普林斯顿大学算法第一部分学习总结(Week1-Percolati
Algorithms Part1课程第一周的Programming Assignment是Percolation问题,该问题是Union-Find算法的一个应用实例。作业要求见以下链接:http://coursera.cs.princeton.edu/algs4/assignments/percolation.html,要求用Java实现算法。此外该课程使用了作者提供的API用以简化编程,如基本输入、输出、随机数生成、数据分析等库函数,在上述链接中可直接下载。
模型描述:
Percolation即渗透过程,其模型如下:一个方形“水槽”(system)由N*N个方格(site)组成,每个方格有开启(open)或关闭(blocked)两个状态,相邻(即上下左右)的开启格子能够构成一条同路。
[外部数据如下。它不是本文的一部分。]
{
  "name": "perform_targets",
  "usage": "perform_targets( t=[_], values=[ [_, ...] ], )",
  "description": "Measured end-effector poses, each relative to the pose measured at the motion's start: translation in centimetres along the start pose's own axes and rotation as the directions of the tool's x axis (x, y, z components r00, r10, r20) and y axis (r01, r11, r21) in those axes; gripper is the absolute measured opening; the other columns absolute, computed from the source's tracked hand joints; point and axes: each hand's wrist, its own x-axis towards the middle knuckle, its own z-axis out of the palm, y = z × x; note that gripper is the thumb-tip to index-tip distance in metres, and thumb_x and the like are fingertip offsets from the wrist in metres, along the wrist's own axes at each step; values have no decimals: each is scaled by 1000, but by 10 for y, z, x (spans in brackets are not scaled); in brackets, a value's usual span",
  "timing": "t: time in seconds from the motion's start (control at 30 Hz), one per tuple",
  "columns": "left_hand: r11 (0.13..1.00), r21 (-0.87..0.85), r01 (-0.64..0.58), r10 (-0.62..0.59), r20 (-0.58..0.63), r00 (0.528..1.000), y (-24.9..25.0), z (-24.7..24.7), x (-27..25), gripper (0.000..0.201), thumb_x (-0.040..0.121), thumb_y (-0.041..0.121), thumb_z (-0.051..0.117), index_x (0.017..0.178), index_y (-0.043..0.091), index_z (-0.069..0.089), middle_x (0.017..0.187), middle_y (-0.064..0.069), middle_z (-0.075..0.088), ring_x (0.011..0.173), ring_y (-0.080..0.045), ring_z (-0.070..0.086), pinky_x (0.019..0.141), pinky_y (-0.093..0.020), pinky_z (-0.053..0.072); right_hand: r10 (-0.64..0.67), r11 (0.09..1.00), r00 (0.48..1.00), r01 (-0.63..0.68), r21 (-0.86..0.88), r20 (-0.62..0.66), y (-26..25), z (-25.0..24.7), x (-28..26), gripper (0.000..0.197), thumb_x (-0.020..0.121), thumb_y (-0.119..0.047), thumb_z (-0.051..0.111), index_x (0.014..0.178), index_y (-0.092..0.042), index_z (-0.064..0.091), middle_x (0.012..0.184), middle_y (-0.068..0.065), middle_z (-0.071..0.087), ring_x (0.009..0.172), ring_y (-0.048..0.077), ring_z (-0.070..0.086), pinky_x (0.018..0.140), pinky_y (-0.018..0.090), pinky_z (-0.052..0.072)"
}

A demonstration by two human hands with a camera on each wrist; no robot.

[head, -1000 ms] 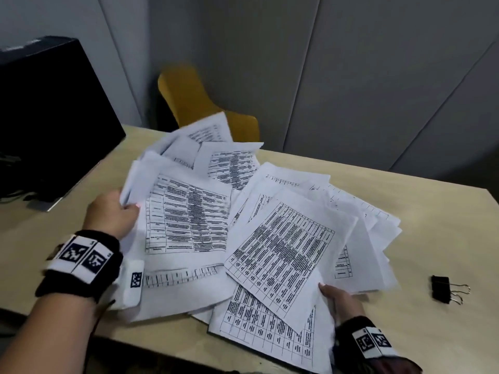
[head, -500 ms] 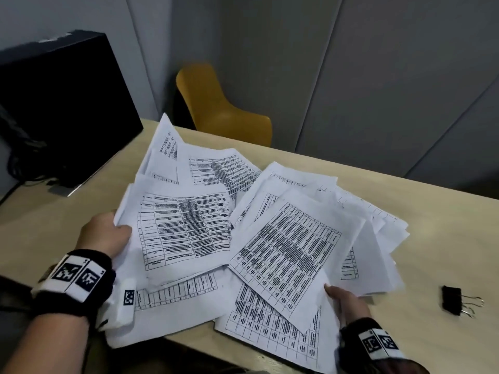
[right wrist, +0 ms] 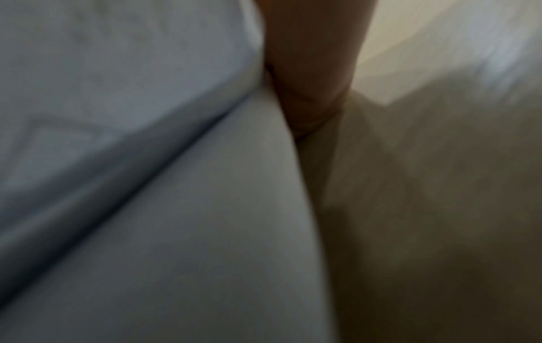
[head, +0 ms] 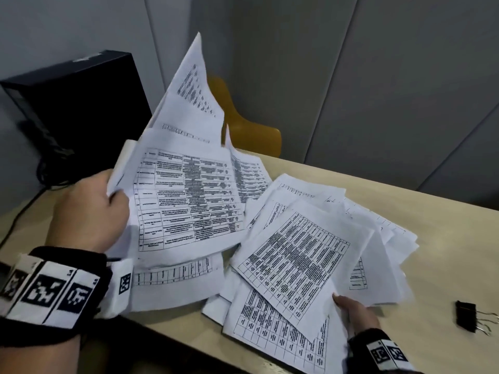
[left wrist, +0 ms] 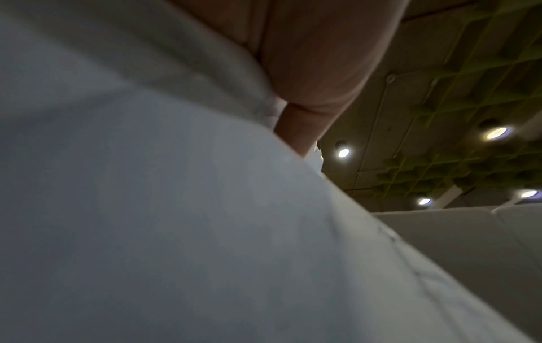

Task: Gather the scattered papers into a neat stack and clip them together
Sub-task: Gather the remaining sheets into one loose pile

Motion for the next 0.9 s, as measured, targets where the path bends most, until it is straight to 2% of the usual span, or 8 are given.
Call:
perform_targets(
  t=[0.1,0.2,0.3,0.43,0.53,0.63,0.77,0.9],
  values=[
    [996,-74,-45,45,-12,999,25,-14,-6,12,77,22,43,68,17,49,52,-4,49,52,-32,46,52,-31,34,-19,1000,1000,19,22,4,3,0,8,113,27,-32,84,128,4,48,132,19,54,122,39,50,105,54,30],
    [977,-212,-4,10,26,1000,39,-4,-10,7,79,20,53,77,14,56,62,-12,57,59,-28,50,55,-33,38,-15,999,999,13,47,34,3,1,6,97,44,-27,84,128,5,47,131,19,55,125,38,48,105,52,30],
    [932,-308,190,-105,272,957,35,48,-19,34,66,29,49,84,4,64,76,-15,67,70,-25,61,66,-35,48,-87,994,996,85,66,22,3,-1,10,68,61,-18,77,118,10,53,108,21,63,111,38,58,96,46,41],
    [881,-233,411,-237,536,811,13,143,-42,25,77,12,58,99,5,67,89,-14,71,83,-29,68,78,-38,55,-233,968,972,236,90,-42,6,-1,21,28,74,-7,67,100,-4,59,54,-11,68,53,3,64,49,15,50],
    [904,-110,413,-265,614,744,-1,184,-53,28,77,10,56,103,9,65,93,-15,71,84,-29,67,79,-38,56,-249,967,968,250,41,-36,10,-4,27,17,87,3,54,101,-6,58,80,-3,74,70,13,64,50,13,51],
    [911,-29,411,-301,635,712,-6,202,-55,25,76,10,57,100,11,65,97,-14,71,86,-29,67,76,-31,54,-99,994,990,104,45,-105,2,-6,10,12,91,-4,50,92,1,61,123,28,58,105,33,57,82,32,50],
    [895,-16,447,-349,600,720,-7,212,-44,26,76,11,59,102,10,64,99,-15,71,90,-30,66,73,-27,49,-106,993,992,102,62,74,-4,-7,-16,70,58,-52,74,109,-5,64,113,18,65,106,33,59,91,41,46],
    [931,-37,362,-258,636,728,8,224,-43,31,79,10,61,110,9,62,105,-15,69,86,-27,63,72,-24,45,-97,989,987,81,125,127,-10,-10,-37,69,83,-62,46,137,-20,42,134,5,49,121,28,49,97,44,38]
  ],
)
如果一个格子处于开启状态,并且与顶端的一行能够通过开启的格子实现连通(connected)通路,我们说这个格子处于充满水(full)的状态;如果一个“水槽”(system)的顶端格子与底部格子通过开启的格子实现了连通,我们称这个“水槽”是可以渗透(percolates)的。如下图所示:
image.png第一章的作业需要制作两个类。第一个Percolation包含五个方法,主要是用来打开渗漏的格子。第二个类PercolationStats 同样有五个方法,用来找出N*N格子中,能够产生渗漏的阈值概率的95%置信区间。先说一下大概的想法和原理。官网上提供有这道题目的思路,就是在创建格子的过程中首先要在顶层和底层各加一层,这样的话在测试是否渗漏时直接测试(0,1)和(N+1,1)就好了首先来说下第一个类:官网的API已经写好:
public class Percolation {
public Percolation(int N) // create N-by-N grid, with all sites blocked
public void open(int i, int j) // open site (row i, column j) if it is not open already
public boolean isOpen(int i, int j) // is site (row i, column j) open?
public boolean isFull(int i, int j) // is site (row i, column j) full?
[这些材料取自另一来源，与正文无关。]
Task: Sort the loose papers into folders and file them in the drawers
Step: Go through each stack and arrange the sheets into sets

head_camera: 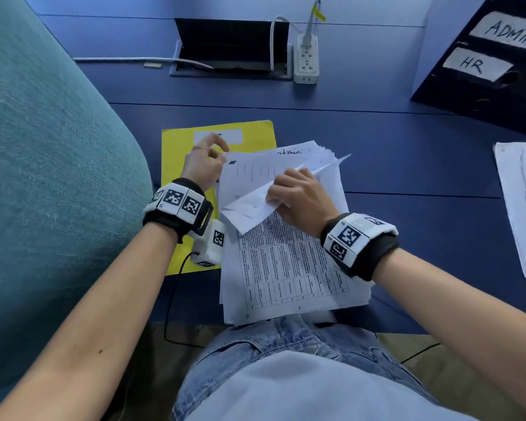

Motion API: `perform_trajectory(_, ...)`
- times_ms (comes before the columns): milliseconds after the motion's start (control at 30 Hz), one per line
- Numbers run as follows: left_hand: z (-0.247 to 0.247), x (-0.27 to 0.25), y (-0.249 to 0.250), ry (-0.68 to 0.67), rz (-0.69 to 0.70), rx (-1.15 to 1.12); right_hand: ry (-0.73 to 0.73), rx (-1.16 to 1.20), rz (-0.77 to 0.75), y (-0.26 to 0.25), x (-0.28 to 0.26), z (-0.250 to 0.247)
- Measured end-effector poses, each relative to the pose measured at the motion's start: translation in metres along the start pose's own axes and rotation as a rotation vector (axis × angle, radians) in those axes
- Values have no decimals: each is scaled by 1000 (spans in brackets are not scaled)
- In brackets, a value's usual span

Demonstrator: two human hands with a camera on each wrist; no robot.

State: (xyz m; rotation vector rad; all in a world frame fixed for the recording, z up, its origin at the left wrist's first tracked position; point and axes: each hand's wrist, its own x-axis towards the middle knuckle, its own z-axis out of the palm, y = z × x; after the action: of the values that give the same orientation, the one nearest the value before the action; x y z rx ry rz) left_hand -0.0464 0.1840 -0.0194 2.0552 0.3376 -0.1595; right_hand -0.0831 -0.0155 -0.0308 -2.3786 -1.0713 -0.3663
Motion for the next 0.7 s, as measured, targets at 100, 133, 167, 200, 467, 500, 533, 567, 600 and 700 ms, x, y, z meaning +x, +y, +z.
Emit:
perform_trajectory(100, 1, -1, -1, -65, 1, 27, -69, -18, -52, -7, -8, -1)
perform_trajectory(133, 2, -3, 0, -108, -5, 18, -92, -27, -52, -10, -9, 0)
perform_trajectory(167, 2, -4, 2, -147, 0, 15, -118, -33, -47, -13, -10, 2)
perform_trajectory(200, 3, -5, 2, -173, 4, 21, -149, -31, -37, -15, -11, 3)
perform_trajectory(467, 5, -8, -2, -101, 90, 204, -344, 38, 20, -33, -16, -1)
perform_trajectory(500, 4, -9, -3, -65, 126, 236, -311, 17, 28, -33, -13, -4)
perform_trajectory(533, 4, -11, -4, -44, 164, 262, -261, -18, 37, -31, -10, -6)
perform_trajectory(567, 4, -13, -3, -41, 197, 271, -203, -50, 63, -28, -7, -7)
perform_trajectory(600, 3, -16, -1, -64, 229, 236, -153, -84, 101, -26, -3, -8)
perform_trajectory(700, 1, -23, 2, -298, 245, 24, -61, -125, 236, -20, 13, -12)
public boolean percolates() // does the system percolate?
public static void main(String[] args // test client (optional)
}
- 构造函数 Percolation
该构造方法对模型初始化,我们创建一个NN大小的一维布尔数组作为“水槽”,数组值记录每个格子的开闭状态,初始状态为关闭。此外,我们需要另一个(NN+2)大小的一维数组存储连通关系,根据Union-Find算法的学习,我们创建类型为WeightedQuickUnionUF的数组。大小之所以为(N*N+2),是因为在检查是否渗透的时候,可以通过在顶部与底部设置两个虚拟点,其与顶端或底部的一排是相连通的,这样检查是否渗透的时候,无需遍历顶部或底部一排的每一个点,只需要检查两个虚拟点是否连通即可,如下图所示:
image.png - 打开格子方法open
检查坐标为(i, j)的点是否开启,如果没有开启,则将其开启。注意i,j的取值范围为1~N。此外,开启格子后,需要检查其上下左右的格子是否同样已经打开,如果已经打开,则通过WeightedQuickUnionUF的union()方法将两个格子连通起来;另外根据作业要求,需要首先检查是否越界,抛出java.lang.IndexOutOfBoundsException()错误; - isOpen(int i, int j):只需要返回该点的开闭状态值;
- isFull(int i, int j):检查该点是否已经打开并且已经与顶部的虚拟点(相当于顶部的一排)连通,用WeightedQuickUnionUF的connected()方法检测;
- percolates():检查顶部的虚拟点与底部的虚拟点是否连通,用WeightedQuickUnionUF的connected()方法检测;
注意:
- 加入虚拟节点。首虚拟节点与第一层所有打开的元素相关联,尾虚拟节点和最后一层所有打开的节点相关联。如果首尾虚拟节点在一个集合中,那么系统是渗透成功的。 但是也会出现一个问题(backwash),因为有一些格子虽然从上面不能渗透到,但和尾虚拟节点连接后,他们也和首虚拟节点在一个集合了。
- 使用两个并查集避免backwash。一个只负责维护首虚拟节点,当进行isFull判断是否只考虑这个并查集,另一个并查集进行首尾虚拟节点的维护,用在percolates的判断中。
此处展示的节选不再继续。